**Task goal**
Look below for the line containing "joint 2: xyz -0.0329"; from there, print each line exactly up to and including the line containing "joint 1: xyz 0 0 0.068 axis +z", and stop.

**Supplied data**
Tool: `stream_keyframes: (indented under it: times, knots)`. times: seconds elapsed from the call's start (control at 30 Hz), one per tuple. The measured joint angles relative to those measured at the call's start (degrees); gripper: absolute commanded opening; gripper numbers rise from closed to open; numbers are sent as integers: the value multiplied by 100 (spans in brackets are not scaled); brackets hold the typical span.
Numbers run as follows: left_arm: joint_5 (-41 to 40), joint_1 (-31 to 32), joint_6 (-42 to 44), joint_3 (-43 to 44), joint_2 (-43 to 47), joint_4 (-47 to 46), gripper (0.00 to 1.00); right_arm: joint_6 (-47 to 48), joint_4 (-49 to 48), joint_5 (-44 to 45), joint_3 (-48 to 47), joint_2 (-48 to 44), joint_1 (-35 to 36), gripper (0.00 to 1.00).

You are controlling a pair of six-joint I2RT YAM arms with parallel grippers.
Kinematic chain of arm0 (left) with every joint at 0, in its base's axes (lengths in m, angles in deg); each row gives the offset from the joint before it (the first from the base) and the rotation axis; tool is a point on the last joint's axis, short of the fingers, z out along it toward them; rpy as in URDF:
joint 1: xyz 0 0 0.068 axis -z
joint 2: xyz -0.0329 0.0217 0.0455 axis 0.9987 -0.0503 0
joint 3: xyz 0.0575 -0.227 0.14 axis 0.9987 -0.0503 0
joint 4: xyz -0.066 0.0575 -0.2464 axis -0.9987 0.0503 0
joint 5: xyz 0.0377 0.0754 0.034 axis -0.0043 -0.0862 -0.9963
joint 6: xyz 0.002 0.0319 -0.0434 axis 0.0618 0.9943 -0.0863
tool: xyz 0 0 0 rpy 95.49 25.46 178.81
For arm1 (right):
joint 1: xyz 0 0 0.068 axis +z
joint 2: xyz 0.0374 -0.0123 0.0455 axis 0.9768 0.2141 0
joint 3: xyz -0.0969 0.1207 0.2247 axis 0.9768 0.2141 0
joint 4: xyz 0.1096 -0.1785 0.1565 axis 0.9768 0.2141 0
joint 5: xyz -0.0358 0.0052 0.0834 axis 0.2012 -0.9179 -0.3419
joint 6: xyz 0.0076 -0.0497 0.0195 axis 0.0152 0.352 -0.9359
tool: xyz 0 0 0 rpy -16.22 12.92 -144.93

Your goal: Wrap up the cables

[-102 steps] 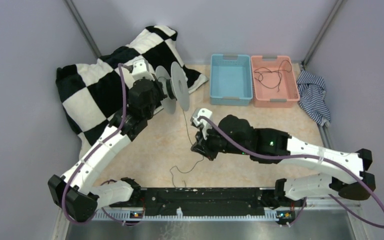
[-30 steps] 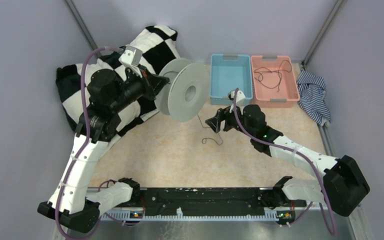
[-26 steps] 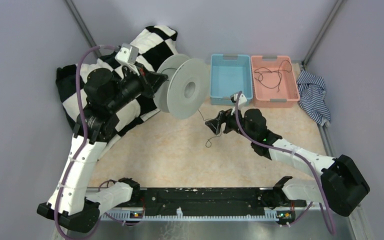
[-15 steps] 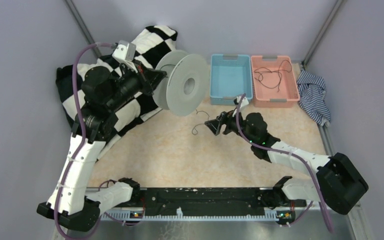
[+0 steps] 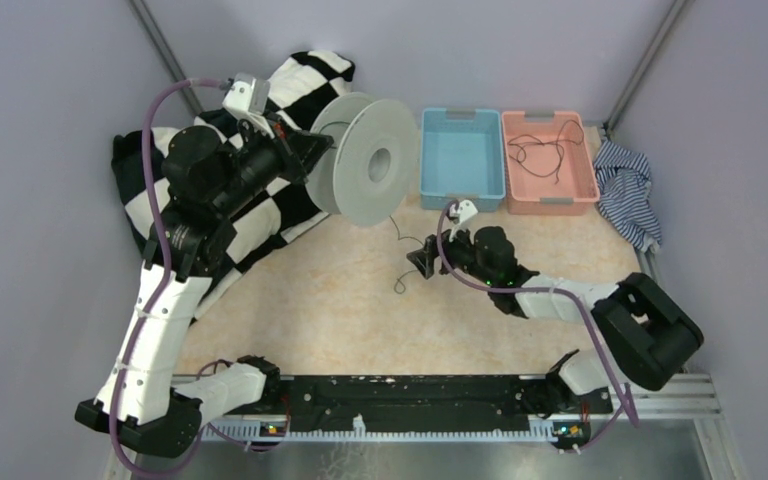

**Result for this task**
joint 2: xyz -0.0329 0.0217 0.0455 axis 0.9987 -0.0503 0
joint 3: xyz 0.0575 -0.227 0.14 axis 0.9987 -0.0503 0
joint 4: xyz -0.066 0.0575 -0.2464 axis -0.9987 0.0503 0
joint 5: xyz 0.0377 0.0754 0.034 axis -0.0043 -0.0862 -0.9963
joint 6: xyz 0.002 0.0319 -0.0434 axis 0.0618 0.9943 -0.0863
tool: xyz 0 0 0 rpy 95.49 25.46 178.81
For arm1 (right):
joint 1: xyz 0 0 0.068 axis +z

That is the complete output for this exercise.